Monday, February 26, 2018

Goal: To be honestly polite

One of the biggest takeaways from my time in Japan is the desire I've gained to speak up for myself.

For two years I've lived in a culture that is undeniably polite. This is something I've come to greatly admire about the Japanese. It's one of the reasons that living here has been, and will always be, something I regard as comfortable.

However, once I made my decision to return stateside and not re-up my contract, I started to notice something about myself that I had been unwilling to recognize. I noticed that I had become an active participant in the politeness. And while I was proud of myself, I realized that by being polite I had let a lot of things, emotions, and feelings, go unspoken. I had kept them to myself because I was practicing what I learned in kindergarten which is, "If you don't have anything nice to say, don't say it at all."

For two contract years I have been polite. At school, I always displayed the desired emotions: happy or hungry. Rarely did I stray from those two. Occasionally I was tired because I ran the day before, or I was sad because I would be leaving my students. Besides special occasions, it's safe to assume that I was either happy or hungry, and so were my students.

For two contract years I practiced thinking before speaking and being patient. These are two qualities that I'm proud to practice, however for a while, they were the only two things I was focusing on. Everything else was secondary.

And I believe that is why this blog has been so important to me. It's been something I've kept up consistently. Not only has it been a way for me to document my experiences and encounters, but also a way to express everything that I didn't let myself say out loud.
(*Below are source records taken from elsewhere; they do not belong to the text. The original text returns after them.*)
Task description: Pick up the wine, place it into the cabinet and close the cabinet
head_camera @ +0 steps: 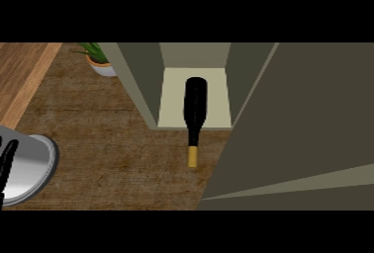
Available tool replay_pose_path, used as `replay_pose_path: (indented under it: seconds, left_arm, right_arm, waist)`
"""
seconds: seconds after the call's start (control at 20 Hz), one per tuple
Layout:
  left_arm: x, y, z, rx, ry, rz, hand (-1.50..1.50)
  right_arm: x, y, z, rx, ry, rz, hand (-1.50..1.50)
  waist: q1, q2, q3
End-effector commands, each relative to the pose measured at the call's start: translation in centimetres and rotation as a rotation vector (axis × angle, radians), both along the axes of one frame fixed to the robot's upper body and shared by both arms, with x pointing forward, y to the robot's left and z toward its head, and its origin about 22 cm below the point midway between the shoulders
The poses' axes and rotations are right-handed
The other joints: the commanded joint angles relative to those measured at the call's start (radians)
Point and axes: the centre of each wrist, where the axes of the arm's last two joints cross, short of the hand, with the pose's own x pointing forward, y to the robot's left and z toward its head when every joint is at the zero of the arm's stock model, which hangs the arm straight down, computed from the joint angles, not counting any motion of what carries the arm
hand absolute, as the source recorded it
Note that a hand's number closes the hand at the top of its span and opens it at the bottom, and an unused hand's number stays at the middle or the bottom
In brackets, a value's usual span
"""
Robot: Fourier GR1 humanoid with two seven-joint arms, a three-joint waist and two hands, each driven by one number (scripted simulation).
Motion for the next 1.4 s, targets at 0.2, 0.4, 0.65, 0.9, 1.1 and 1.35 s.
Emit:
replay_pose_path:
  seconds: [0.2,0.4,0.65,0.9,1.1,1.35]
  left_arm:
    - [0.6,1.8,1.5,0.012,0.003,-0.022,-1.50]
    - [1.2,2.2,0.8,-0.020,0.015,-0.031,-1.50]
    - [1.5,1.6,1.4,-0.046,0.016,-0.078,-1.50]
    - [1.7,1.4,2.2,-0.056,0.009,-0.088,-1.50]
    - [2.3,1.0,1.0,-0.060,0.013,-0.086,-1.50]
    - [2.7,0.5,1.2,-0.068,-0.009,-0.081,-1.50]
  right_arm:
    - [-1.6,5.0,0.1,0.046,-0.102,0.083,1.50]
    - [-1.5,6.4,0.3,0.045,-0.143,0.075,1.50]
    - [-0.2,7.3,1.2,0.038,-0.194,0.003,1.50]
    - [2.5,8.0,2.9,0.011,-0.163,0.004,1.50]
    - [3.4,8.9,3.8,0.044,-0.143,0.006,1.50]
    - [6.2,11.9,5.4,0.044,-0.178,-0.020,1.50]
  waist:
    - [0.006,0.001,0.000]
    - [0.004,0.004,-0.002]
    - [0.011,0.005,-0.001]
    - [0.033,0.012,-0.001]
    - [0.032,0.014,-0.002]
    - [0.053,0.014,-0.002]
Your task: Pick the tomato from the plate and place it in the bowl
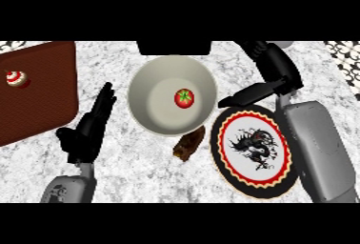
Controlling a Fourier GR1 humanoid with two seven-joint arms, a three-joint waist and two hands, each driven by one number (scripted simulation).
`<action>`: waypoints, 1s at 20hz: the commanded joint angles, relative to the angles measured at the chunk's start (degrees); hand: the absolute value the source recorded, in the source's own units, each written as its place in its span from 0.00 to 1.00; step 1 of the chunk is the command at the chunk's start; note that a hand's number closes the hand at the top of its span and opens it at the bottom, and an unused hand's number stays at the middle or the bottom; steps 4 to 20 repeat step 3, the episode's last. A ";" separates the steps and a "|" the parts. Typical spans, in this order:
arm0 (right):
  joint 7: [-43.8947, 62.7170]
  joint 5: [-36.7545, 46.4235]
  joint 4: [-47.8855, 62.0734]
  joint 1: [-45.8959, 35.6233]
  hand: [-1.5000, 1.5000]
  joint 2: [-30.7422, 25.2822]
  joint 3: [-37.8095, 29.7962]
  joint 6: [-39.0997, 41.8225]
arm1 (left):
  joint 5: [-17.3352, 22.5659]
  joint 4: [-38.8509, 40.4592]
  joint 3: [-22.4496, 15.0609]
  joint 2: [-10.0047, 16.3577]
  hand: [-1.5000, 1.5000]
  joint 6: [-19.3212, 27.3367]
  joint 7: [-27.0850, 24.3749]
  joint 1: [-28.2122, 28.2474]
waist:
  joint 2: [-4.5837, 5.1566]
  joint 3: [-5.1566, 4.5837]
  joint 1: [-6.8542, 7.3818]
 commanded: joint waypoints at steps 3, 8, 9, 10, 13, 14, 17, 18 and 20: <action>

It's been my voice.

And I as prepare to leave Japan, I am looking forward to being stateside and introducing my politeness to my honest voice. As I wrote in my New Year's post, honesty is my theme for 2018. So as I transition stateside, I'll be making a conscience effort to allow my politeness and honest voice to coexist. Staying true to what I learned about myself during my first corporate job, I am not a one sided person. I maintain my middle ground stance because harmony is high on my list of values.

And that is why I believe I will be able to be honestly polite.